Enhance the property geo-coordinates, passing as arguments the latitude longitude is that the class Geolocator noted, and later called the method QueryAsync (). Finally we endorse the event QueryCompleted, executed when the query has been executed and completed, restoring all the data in a collection of type IList <MapLocation>. The data are stored in the Address property, we have the property City,Country, CountryCode, HouseNumber, PostalCode, and State Street, or those of greater use, although in reality they are not the only ones, but we have others that can be used by the 'intellisense, Visual Studio 2013 will show all available values. Now that we have both the code and the GUI code-behind, it is time to run the application, but before you start debugging you need to activate the required capability. In exploring solutions expand the Properties folder and double-click with the mouse on the file WMAppManifest.xaml, go to the section functionality and activate the Capability ID_CAP_MAP, as shown in the figure.

After this activity, we can finally debug. F5 key, start the application, which will initially be as shown in the figure.

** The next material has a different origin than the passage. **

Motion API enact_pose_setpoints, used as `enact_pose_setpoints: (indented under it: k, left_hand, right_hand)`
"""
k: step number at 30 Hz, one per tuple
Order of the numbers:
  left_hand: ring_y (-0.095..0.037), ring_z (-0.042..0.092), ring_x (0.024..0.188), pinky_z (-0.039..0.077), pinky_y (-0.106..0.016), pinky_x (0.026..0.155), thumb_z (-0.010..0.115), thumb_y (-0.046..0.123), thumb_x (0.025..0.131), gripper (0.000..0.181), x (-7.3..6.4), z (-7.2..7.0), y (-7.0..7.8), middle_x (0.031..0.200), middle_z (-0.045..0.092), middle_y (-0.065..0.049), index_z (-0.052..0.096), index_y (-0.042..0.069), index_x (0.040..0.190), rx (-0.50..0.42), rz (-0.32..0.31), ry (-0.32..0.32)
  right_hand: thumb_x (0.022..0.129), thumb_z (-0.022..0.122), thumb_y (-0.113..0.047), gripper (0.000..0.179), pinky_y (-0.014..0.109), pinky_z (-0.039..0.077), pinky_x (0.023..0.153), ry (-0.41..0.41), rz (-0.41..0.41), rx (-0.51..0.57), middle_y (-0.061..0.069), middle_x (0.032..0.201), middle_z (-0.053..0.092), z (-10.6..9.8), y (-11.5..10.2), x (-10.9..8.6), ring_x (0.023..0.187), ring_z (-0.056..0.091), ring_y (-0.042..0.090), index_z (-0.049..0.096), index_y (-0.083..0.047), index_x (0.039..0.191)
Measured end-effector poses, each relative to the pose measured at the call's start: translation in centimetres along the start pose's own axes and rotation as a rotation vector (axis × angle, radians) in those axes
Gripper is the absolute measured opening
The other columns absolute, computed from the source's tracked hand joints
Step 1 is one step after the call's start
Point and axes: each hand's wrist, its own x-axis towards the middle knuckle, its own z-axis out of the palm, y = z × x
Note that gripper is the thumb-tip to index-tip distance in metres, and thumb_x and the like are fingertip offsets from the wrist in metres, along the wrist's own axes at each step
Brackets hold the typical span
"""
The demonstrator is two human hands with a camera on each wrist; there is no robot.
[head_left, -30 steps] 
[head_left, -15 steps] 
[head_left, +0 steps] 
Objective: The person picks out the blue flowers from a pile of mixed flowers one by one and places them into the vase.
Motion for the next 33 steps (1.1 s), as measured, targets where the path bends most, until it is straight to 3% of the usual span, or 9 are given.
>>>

Taking a tap on the Find button, and everything goes well; we will have all the address data on the basis of latitude longitude is that the class Geolocator noted.

Conclusion

In this second article, we saw how to get latitude and longitude using other data on the site in which we find ourselves, all thanks to the class ReverseGeocodeQuery, in the next article, we'll take a look at the class GeocodeQuery, which has the same approach, with the difference that transforms the data to an address in coordinates latitude longitude is

See also

Another important place to find a huge amount of Windows Phone related articles is the TechNet Wiki itself. The best entry point is Windows Phone Resources on the TechNet Wiki.